# Good buy or about average?



## dabeeler (Oct 1, 2007)

Is this "Freud Vertical Raised Panel Set #97-504 E-Direct Price $89.99" a really good price or is it one of those deals that can be found pretty often? 

Don't have an immediate need for the bits but I sometimes purchase stuff for future use when it is one of those deals that is almost too good to pass up. This link describes the bit set: http://www.ptreeusa.com/edirect_110907.htm. 

Thanks,
David


----------



## harrysin (Jan 15, 2007)

Living down-under, I'm not familiar with the "normal" US price, but if they were THAT price here I would probably buy several sets knowing that I would make a very good profit re-selling them. I'm sure Bj. will have the definitive answer.


----------



## bobj3 (Jan 17, 2006)

Hi David

I can't put down Freud router bits they are GREAT bits but they are a bit high in price 

If you are like me I don't use the bits I have all the time, that's to say I will make a project then it maybe a year or two b/4 I use the bit again.

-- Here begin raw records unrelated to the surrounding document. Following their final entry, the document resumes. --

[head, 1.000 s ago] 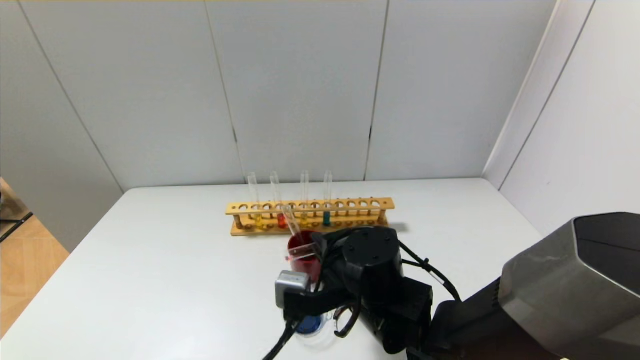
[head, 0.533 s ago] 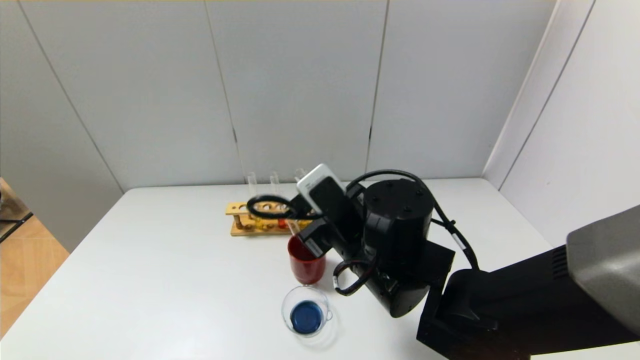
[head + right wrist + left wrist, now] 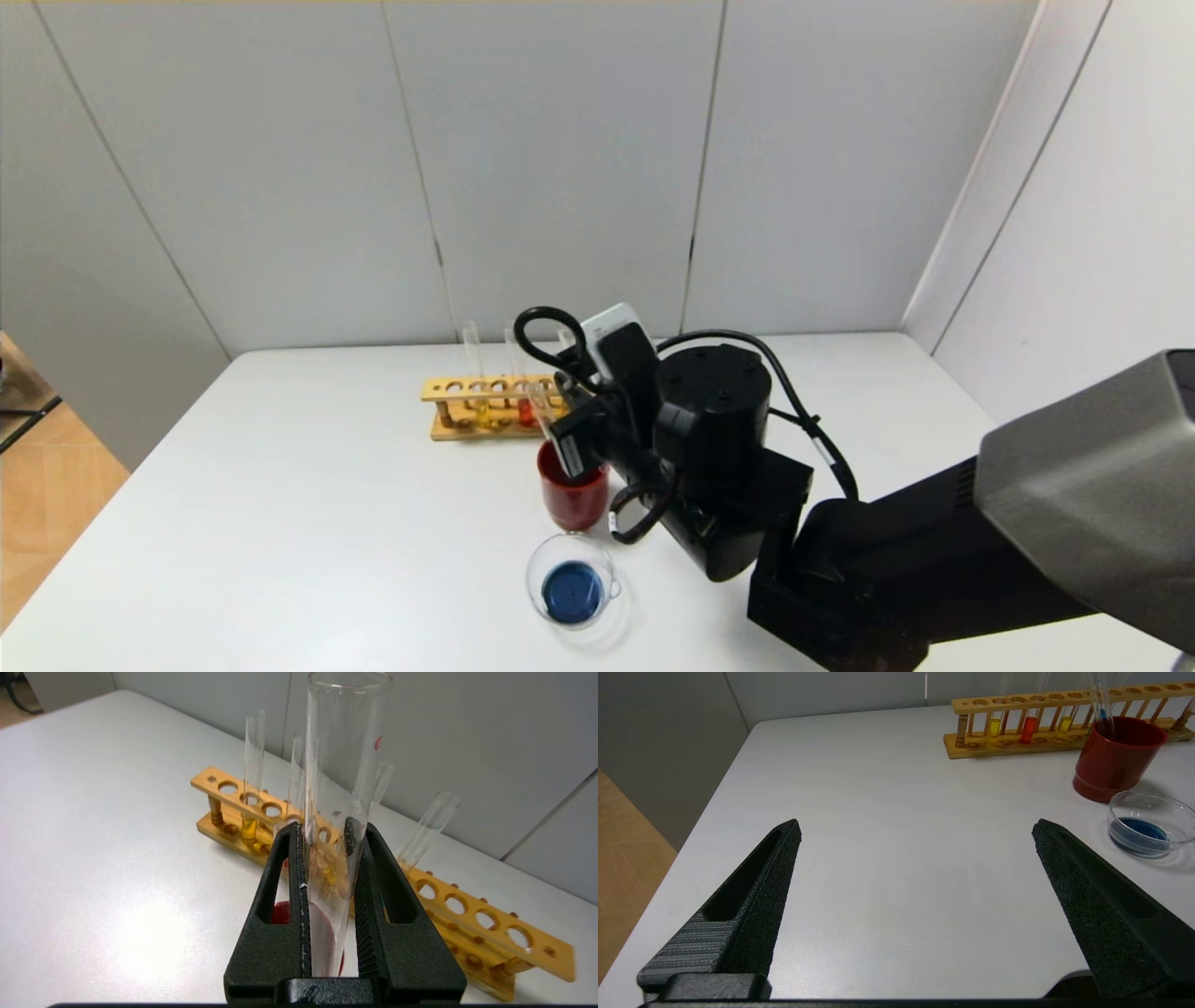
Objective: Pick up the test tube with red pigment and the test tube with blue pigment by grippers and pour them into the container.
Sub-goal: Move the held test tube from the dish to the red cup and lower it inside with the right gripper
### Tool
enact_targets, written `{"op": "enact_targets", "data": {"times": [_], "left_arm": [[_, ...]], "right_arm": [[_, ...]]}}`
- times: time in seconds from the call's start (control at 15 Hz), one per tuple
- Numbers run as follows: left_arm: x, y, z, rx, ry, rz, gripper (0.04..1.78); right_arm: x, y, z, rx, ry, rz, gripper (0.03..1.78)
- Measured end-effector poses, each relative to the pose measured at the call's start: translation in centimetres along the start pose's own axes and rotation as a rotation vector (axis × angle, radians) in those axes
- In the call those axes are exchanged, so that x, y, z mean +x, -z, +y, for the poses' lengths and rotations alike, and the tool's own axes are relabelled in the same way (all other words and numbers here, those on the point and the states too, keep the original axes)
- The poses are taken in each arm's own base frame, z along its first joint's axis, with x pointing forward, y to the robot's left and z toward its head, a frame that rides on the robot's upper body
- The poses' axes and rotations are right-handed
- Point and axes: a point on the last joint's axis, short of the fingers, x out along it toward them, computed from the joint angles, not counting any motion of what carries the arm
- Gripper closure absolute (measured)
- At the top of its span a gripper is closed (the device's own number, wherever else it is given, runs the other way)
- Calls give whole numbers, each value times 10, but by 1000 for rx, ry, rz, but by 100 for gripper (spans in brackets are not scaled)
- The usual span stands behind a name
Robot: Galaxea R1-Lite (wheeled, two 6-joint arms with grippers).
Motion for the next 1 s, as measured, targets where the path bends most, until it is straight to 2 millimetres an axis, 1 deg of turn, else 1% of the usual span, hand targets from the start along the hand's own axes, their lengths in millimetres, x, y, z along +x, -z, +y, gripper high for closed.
{"op": "enact_targets", "data": {"times": [0.4,0.6,0.8,1.0], "left_arm": [[0,0,0,-1,0,0,7],[0,0,0,-1,0,0,7],[0,0,0,-1,0,0,7],[0,0,0,-1,0,0,7]], "right_arm": [[31,23,5,-13,-43,15,146],[45,32,3,-19,-41,20,146],[53,43,-4,-23,-64,32,146],[56,54,-7,-27,-59,58,146]]}}
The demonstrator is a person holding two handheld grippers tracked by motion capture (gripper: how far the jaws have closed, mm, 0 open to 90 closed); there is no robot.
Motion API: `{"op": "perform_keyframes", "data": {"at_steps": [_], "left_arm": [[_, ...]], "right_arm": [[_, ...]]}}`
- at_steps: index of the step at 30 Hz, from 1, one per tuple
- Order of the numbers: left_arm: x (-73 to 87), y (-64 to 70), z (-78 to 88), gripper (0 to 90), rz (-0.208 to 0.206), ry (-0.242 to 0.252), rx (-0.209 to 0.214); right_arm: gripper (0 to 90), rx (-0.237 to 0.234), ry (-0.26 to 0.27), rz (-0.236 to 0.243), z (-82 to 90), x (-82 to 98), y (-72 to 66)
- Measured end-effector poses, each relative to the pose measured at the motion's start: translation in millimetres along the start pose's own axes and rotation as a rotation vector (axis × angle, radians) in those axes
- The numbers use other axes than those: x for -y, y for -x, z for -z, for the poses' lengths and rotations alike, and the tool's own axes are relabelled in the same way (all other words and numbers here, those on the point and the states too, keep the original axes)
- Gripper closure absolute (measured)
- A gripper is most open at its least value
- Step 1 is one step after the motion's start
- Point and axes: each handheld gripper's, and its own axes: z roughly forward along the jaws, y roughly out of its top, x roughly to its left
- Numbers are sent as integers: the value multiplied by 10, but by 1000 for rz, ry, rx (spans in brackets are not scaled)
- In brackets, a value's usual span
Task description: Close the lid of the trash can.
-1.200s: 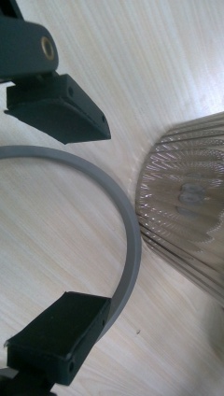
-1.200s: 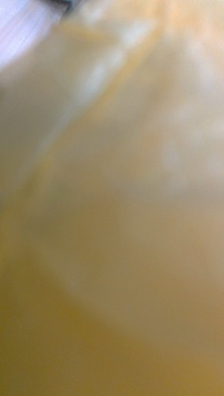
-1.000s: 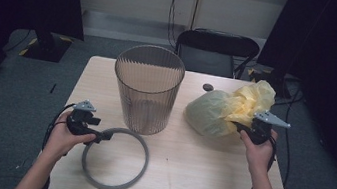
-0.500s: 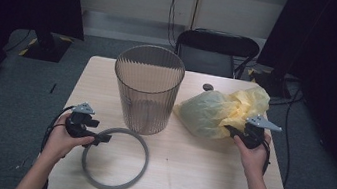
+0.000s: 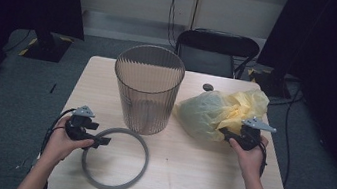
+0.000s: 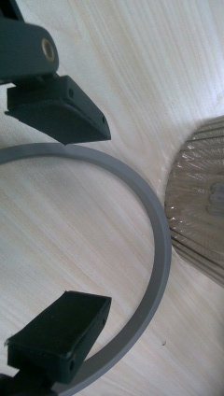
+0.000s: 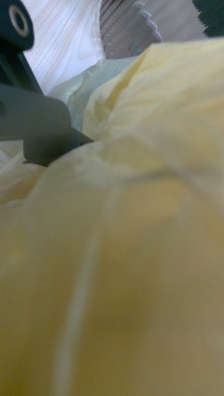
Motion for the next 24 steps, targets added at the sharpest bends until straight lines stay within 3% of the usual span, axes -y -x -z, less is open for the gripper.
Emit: {"op": "perform_keyframes", "data": {"at_steps": [5, 10, 15, 17, 21, 24], "left_arm": [[19, -15, -7, 167, 0, -1, 0], [42, -42, -5, 167, 2, -7, -2], [42, -82, 12, 167, -17, -27, -30], [59, -112, 2, 167, -11, -24, -22], [84, -147, -28, 165, -3, -28, -26], [85, -135, -36, 166, -13, -17, -28]], "right_arm": [[392, 8, -20, 1, -95, 14, -7], [357, 17, -18, -38, -223, 14, 19], [340, 18, -21, -46, -422, -34, 7], [330, 19, -24, -49, -520, -60, -14], [307, 24, -50, -13, -673, -130, -73], [290, 29, -67, -4, -670, -156, -78]]}}
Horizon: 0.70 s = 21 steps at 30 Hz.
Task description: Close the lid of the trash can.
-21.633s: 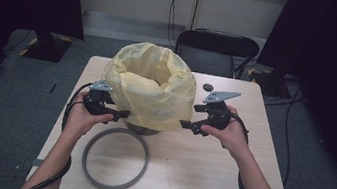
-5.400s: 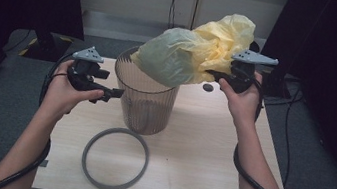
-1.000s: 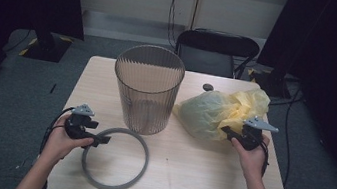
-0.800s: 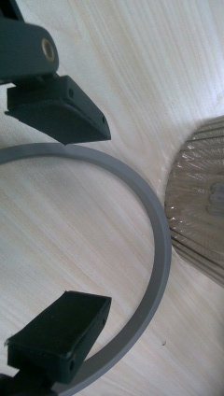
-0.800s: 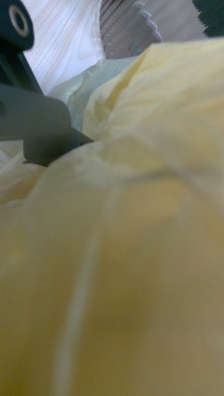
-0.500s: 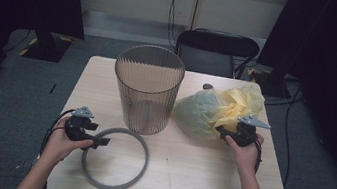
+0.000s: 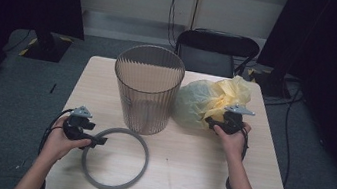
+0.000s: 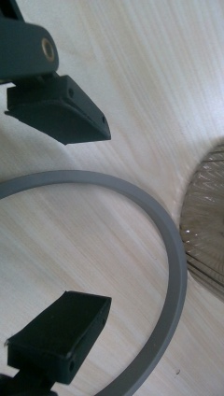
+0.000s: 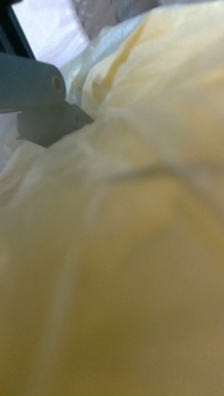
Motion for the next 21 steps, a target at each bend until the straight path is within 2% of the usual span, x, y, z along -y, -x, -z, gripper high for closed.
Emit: {"op": "perform_keyframes", "data": {"at_steps": [2, 4, 6, 8, 13, 21], "left_arm": [[-6, 14, 1, 166, 3, 5, 6], [-18, 25, 0, 166, -7, 5, 3], [-36, 35, 6, 166, -10, 6, 4], [-52, 54, 12, 166, -8, 16, 7], [-63, 79, 22, 166, -12, 15, 3], [-54, 92, 26, 166, -7, 21, 3]], "right_arm": [[266, -14, -3, -3, 43, 15, 5], [251, -33, -12, 17, 98, 49, 6], [245, -36, -35, 38, 166, 104, 11], [223, -44, -55, 38, 210, 154, 34], [221, -33, -48, 44, 378, 225, 100], [209, -51, -34, 35, 608, 317, 144]]}}
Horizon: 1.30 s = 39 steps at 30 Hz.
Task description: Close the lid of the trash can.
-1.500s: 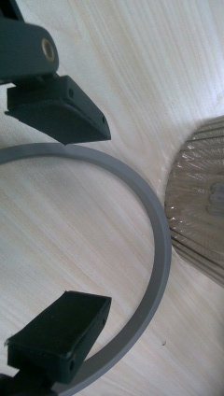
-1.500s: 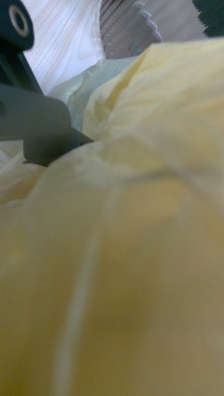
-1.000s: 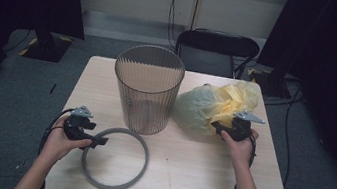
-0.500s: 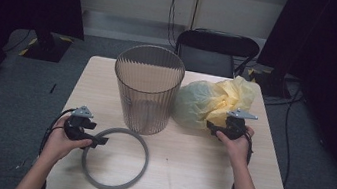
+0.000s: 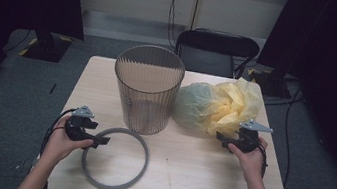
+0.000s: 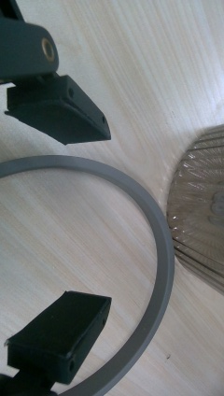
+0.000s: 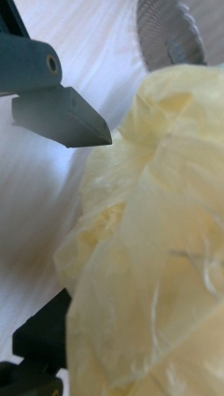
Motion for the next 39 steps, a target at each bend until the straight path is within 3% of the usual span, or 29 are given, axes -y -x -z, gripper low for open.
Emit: {"op": "perform_keyframes", "data": {"at_steps": [8, 23, 32, 39], "left_arm": [[83, -50, -22, 165, 28, 0, 3], [61, -15, 30, 164, 16, 8, -12], [57, 19, 24, 165, 2, 7, -9], [93, 4, -17, 164, 15, -5, -11]], "right_arm": [[174, -9, -41, 23, 82, 59, -6], [154, -46, -40, 0, 245, 220, -16], [154, -49, -74, 17, 347, 418, -44], [154, -55, -109, 21, 382, 575, -46]]}}
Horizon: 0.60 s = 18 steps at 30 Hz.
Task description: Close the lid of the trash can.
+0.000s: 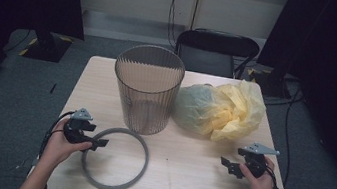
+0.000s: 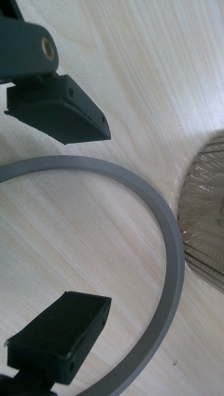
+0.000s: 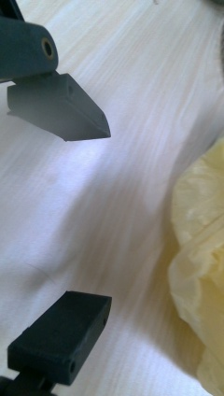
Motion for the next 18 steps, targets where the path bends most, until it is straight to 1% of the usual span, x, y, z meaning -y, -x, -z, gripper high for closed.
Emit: {"op": "perform_keyframes", "data": {"at_steps": [4, 6, 8, 10, 11, 12, 15, 18], "left_arm": [[11, -1, -23, 165, -3, -5, -4], [12, 10, -31, 164, 0, -3, 0], [11, 11, -33, 165, 0, -2, 0], [6, 7, -33, 165, -5, -3, -5], [4, 8, -34, 165, 1, -5, -5], [5, 8, -36, 164, -1, -5, -7], [11, 11, -48, 165, -4, -5, -9], [28, 9, -63, 165, -2, -4, -12]], "right_arm": [[154, 1, -24, 13, 13, 72, -9], [154, -1, -34, 7, 15, 101, -14], [154, 2, -54, 26, 16, 143, -22], [154, 6, -60, 28, 21, 167, -27], [154, 3, -60, 30, 24, 175, -25], [154, 2, -56, 30, 26, 187, -24], [153, -1, -66, 30, 26, 203, -21], [153, 2, -53, 35, 28, 223, -21]]}}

If it holds up well the 1st.time I use it I will buy one more like it the next time I need one more like it...

I have found out the bits from MLCS work well for me but on the other hand I will pay a higher price for bits that I know I will use on hardwood all the time and they will need to work hard from the getgo.

I also like the CMT/Whiteside router bits but they are also a bit high in price also...

I guess it comes down to what you want to use the bits for , like they say buy the best you can...

I have MANY router bits I have cooked some by over working them and the higher price ones cook the same way as the cheaper ones  once they get hot that's it,,,,, tent stakes,,,,,door stops,,,, 

http://www.mlcswoodworking.com/shopsite_sc/store/html/smarthtml/pages/concealedkits.htm
http://www.sommerfeldtools.com/
http://woodworkersworld.net/
http://www.grizzly.com/products/searchresults.aspx?q=router+bits&submit.x=12&submit.y=4
http://stores.ebay.com/Super-Carbide-Tools
http://search.ebay.com/_W0QQfgtpZ1QQfrppZ25QQsassZreliableQ2dproducts

=======






dabeeler said:


> Is this "Freud Vertical Raised Panel Set #97-504 E-Direct Price $89.99" a really good price or is it one of those deals that can be found pretty often?
> 
> Don't have an immediate need for the bits but I sometimes purchase stuff for future use when it is one of those deals that is almost too good to pass up. This link describes the bit set: http://www.ptreeusa.com/edirect_110907.htm.
> 
> ...


----------



## kp91 (Sep 10, 2004)

FYI- amazon.com has a price of about $125 for that set.

http://www.amazon.com/exec/obidos/tg/detail/-/B00007E8XU/ref=pd_sl_aw_aiw-1_home_19262043_2


amazon is not always a 'great price' but it is usually a decent starting point to see what the going price for something is in my opinion.


----------